The underlying facts are somewhat complex:
 During the years prior to the month of May 2006, [the appellants predecessor corporation] (“Old Dataradio”) was a corporation incorporated under the Canada Business Corporations Act and was headquartered in the Metropolitan Montreal, in the Province of Quebec.
 At the end of 2005, or at the beginning of 2006, Dataradio requested that its taxation year be modified to February 28th of each calendar year to make it correspond to the taxation year end of a potential purchaser: CalAmp Corp.
 CalAmp Corp. is incorporated under the laws of the State of Delaware and is headquartered in the State of California.

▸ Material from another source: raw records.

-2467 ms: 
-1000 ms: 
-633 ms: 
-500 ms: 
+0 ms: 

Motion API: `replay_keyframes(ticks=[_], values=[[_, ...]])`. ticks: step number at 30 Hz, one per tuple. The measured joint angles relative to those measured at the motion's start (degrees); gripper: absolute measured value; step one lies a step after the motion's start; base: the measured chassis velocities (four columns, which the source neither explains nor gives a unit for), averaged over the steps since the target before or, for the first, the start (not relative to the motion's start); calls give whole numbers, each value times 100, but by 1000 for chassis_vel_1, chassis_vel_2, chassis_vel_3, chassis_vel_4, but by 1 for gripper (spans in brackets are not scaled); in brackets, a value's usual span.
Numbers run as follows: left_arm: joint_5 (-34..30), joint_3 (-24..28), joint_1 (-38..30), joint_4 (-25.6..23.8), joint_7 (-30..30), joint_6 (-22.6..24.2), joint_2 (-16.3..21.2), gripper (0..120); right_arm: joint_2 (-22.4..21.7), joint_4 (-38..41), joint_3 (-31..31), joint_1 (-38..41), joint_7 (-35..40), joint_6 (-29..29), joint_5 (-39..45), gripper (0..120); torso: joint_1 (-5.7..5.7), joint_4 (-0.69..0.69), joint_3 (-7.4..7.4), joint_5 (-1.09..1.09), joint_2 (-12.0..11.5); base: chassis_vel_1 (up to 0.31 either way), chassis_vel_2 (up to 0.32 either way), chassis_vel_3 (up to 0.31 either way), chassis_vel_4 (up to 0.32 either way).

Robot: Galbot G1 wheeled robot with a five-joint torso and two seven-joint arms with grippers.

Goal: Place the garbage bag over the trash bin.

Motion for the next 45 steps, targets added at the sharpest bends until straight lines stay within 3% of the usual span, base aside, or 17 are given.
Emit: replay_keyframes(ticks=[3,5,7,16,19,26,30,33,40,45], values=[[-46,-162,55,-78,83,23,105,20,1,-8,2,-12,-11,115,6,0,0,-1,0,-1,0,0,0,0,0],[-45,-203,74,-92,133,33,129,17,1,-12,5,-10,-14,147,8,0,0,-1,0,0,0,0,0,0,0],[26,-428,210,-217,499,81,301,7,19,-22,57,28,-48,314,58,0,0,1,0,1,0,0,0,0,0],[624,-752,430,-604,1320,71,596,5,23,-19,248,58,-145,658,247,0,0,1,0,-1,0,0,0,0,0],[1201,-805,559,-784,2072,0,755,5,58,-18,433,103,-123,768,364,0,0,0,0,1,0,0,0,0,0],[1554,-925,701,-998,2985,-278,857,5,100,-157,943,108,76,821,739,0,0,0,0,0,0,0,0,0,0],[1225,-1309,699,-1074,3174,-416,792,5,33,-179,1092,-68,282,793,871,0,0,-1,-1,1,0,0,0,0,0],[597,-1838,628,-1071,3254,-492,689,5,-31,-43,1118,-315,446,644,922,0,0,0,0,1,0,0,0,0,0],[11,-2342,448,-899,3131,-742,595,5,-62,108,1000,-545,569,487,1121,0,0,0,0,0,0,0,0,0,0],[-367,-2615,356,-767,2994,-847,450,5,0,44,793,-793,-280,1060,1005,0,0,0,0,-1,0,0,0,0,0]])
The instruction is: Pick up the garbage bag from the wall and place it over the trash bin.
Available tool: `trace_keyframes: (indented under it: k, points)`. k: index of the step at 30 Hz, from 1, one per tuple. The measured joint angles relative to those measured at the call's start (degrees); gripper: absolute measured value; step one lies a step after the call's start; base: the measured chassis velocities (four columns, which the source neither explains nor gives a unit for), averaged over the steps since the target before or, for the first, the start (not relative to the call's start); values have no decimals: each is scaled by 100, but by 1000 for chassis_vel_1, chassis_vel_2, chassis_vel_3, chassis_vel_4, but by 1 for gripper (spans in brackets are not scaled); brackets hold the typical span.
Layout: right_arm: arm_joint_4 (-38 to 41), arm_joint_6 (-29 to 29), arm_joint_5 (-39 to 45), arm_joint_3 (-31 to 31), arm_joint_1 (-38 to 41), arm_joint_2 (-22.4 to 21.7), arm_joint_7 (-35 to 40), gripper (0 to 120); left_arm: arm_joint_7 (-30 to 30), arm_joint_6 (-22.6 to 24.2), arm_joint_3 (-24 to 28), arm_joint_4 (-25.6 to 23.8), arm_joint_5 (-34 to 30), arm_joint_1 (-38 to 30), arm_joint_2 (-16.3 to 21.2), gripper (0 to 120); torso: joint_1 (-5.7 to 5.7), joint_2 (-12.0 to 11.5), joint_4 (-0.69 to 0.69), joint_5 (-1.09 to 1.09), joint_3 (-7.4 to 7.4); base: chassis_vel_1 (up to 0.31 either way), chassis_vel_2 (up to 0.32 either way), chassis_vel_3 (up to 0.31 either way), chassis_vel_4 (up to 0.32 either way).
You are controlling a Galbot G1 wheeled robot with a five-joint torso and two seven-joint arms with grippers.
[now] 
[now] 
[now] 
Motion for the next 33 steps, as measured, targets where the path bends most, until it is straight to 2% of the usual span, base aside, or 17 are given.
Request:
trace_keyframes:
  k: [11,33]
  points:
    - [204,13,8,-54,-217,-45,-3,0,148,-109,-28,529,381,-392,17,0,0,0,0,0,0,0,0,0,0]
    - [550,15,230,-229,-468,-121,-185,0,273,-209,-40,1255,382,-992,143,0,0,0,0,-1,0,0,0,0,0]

Its shares are publicly traded on the NASDAQ stock market.
 4308093 Canada Inc. (4308093) was incorporated under the Canada Business Corporation Act and a wholly‑owned subsidiary of CalAmp Corp.
 On May 9, 2006 CalAmp Corp. acquired all of the outstanding shares of Old Dataradio through its wholly‑owned subsidiary 4308093 for USD$54,291,000 (or CAD$60,1 million).
 An amount of US$5,355,000 (or CAD$5,900,000) in Old Dataradio was allocated to bonuses destined to Old Dataradio’s workforce; said bonuses were not conditional on staying with CalAmp Corp.
 On May 30th, 2006, Old Dataradio was amalgamated with 4352491 Canada Inc. into a new corporation bearing the corporate number 4366361 (pursuant to the Canada Business Corporations Act). This amalgamated corporation, the Appellant, herein continued to be named Dataradio Inc. until February 5th, 2010, at which time it changed its corporate name to CalAmp Wireless Networks Inc.
 For the taxation year which started on March 1st, 2006 and ended on May 9th, 2006, the Appellant declared that Old Dataradio had undertaken SR&ED with respect to fourteen projects which required the participation of fifteen scientists and engineers, twenty‑two technologists and technicians, five managers and administrators and finally one person acting as technical support staff (SR&ED employees).
 For the taxation year which started on March 1st, 2006 and ended on May 9th, 2006, the Appellant declared that Old Dataradio had paid an amount of $2,589,681 in salaries to its SR&ED employees (excluding the salaries paid to specified employees).
 The amount of $2,589,681, which was declared as having been paid as salaries to Old Dataradio’s SR&ED employees, included an amount of $1,990,036 which represented bonus incentives referred to at paragraph 18 above.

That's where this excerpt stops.